▶ [Assigned task]:
Every line of the records that holds the word "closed" should be copied.

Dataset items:
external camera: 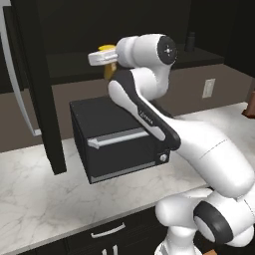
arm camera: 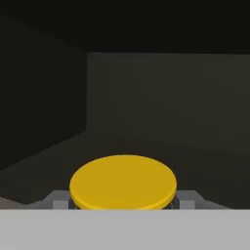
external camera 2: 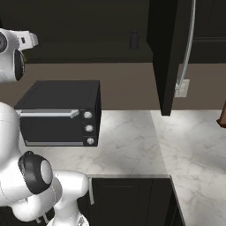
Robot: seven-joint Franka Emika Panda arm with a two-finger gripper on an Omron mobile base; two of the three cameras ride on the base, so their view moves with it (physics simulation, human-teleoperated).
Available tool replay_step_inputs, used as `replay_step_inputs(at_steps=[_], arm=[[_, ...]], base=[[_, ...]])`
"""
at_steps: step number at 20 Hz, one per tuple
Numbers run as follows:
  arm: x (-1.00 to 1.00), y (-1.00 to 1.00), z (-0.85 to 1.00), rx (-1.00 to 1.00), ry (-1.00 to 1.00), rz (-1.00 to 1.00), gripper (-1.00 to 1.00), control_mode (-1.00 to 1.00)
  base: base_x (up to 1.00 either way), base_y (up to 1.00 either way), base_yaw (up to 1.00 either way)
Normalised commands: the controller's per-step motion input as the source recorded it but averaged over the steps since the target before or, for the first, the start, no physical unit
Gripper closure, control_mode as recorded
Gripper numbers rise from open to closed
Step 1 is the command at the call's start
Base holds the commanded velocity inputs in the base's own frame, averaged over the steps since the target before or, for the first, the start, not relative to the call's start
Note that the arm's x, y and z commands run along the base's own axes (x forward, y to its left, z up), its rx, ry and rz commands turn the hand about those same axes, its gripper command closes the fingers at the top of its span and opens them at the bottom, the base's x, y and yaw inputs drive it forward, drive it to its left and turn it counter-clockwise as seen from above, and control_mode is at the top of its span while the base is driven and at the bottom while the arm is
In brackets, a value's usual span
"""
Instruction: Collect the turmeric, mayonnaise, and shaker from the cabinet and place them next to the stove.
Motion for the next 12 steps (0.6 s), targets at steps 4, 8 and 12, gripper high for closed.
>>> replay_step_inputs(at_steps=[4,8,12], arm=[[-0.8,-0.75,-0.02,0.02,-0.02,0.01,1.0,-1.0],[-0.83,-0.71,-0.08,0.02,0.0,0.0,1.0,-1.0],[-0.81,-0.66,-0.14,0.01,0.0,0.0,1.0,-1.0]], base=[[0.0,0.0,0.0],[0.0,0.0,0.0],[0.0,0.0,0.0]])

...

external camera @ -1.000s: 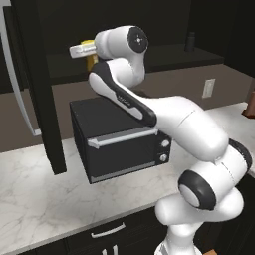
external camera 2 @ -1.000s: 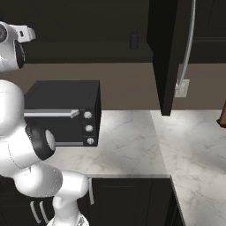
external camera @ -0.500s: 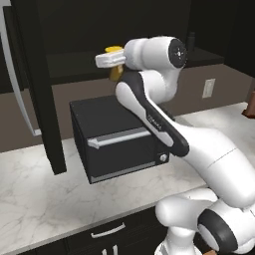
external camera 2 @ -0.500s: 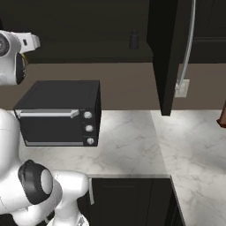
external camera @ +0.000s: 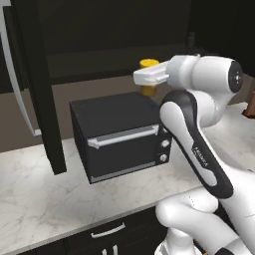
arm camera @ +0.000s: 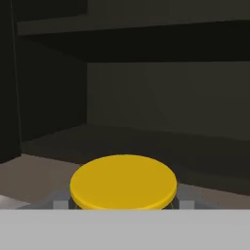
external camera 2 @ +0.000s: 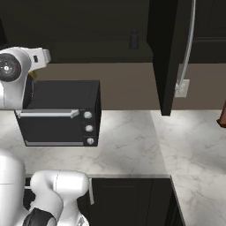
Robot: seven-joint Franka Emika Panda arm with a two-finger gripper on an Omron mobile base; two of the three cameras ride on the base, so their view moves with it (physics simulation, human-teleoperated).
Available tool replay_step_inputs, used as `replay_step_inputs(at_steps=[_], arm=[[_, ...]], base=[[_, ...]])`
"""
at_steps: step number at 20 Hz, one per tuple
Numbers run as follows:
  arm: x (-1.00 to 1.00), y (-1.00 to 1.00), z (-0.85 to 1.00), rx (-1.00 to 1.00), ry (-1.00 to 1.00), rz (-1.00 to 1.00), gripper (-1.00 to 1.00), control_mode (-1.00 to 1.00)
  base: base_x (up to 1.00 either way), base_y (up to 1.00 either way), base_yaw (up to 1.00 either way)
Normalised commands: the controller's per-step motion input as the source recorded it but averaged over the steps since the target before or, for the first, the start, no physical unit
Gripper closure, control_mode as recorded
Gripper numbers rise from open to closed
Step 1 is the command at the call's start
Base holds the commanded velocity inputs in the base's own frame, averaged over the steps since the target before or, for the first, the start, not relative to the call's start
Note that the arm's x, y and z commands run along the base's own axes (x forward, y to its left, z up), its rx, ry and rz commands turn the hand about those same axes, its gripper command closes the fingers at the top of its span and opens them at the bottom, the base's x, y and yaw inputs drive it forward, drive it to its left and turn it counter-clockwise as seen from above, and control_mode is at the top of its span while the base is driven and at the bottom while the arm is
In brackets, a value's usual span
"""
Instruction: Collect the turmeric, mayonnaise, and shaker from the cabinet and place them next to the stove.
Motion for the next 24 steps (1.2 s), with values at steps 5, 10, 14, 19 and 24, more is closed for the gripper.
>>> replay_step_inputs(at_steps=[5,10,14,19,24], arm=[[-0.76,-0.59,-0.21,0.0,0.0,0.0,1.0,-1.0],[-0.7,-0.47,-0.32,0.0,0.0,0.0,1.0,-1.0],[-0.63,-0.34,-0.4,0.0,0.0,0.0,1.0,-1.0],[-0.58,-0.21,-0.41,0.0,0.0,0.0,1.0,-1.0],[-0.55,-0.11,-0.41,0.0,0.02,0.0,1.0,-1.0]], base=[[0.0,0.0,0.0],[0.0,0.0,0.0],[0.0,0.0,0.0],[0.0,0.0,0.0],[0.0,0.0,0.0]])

▶ [Answer space]:
Gripper numbers rise from open to closed
Motion for the next 12 steps (0.6 s), targets at steps 4, 8 and 12, gripper high for closed.
Gripper numbers rise from open to closed
Motion for the next 24 steps (1.2 s), with values at steps 5, 10, 14, 19 and 24, more is closed for the gripper.

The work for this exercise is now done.